30 de ago de 2025, 01:53 a. m.

Actualizado el 30 de ago de 2025, 01:53 a. m.

El 20 de noviembre de 1936, como consecuencia de una insurrección fracasada contra la II República Española, en cumplimiento de una sentencia por conspiración del Tribunal Supremo de la República, José Antonio Primo de Rivera fue ejecutado por un pelotón de fusilamiento. Tenía 33 años. Era el fundador y líder supremo de la Falange, un movimiento de extrema derecha que buscaba por todos los medios posibles la caída de la República. Arrollador en su prosa y en su verbo, hijo de Miguel Primo de Rivera quien había gobernado a España como dictador entre 1923 y 1930, era el mártir que Francisco Franco, jefe del bando militar sublevado contra la República, necesitaba para legitimar su llegada al poder. Desde 1938, cuando Franco inició su mandato hasta su muerte en 1973, el mito de José Antonio no hizo más que crecer.

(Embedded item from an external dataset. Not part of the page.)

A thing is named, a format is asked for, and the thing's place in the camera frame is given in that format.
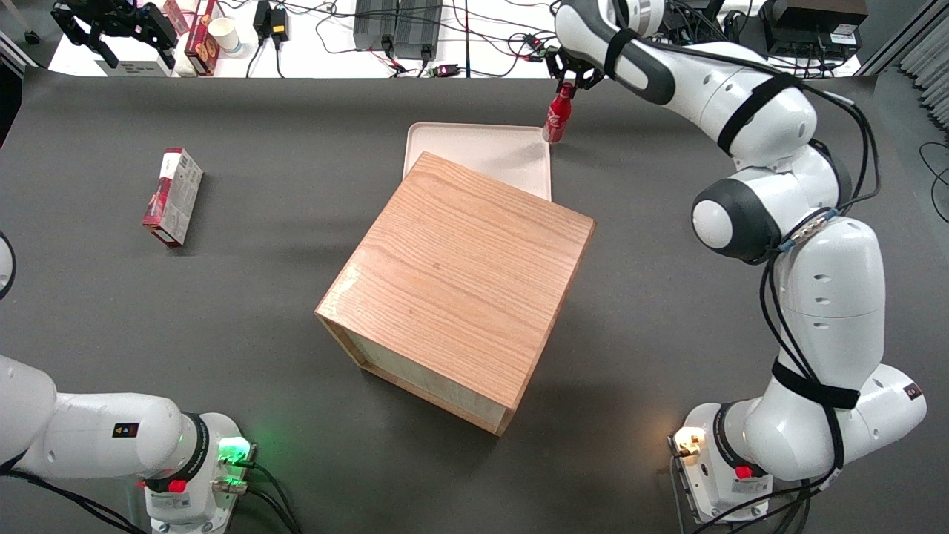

Cuando Franco muere, su tumba en la catedral tallada en la roca del Valle de los Caídos se coloca al lado de la de José Antonio. Así de importante fue para el régimen. Sin embargo, son muchos los testimonios que aseguran que no se querían y que había entre ellos una enorme desconfianza. Para Franco, José Antonio era un ‘muchacho’ cuyo liderazgo le incomodaba. No salía Franco, pequeño, poco atractivo, reservado, bien librado de la comparación con el atractivo, el carisma, la juventud y el arrojo de José Antonio. A este, Franco le parecía demasiado prudente y calculador, lejos del liderazgo que se esperaba para ganar la guerra civil.

Hoy puede verse con claridad la manipulación que el Franquismo hizo de esa muerte. Lo que creó el Tribunal Supremo de la República con su sentencia fue un mártir. Los retratos de Franco y José Antonio estaban uno al lado del otro en todos los espacios públicos. Era el patriota defensor a ultranza de la tradición violentada por la República, que había sacrificado su vida por los ideales católicos y monarquistas frente al comunismo ateo derrotado en el campo de batalla. Una historia formidable producida por la propaganda oficial que le produjo grandes beneficios políticos al régimen interminable.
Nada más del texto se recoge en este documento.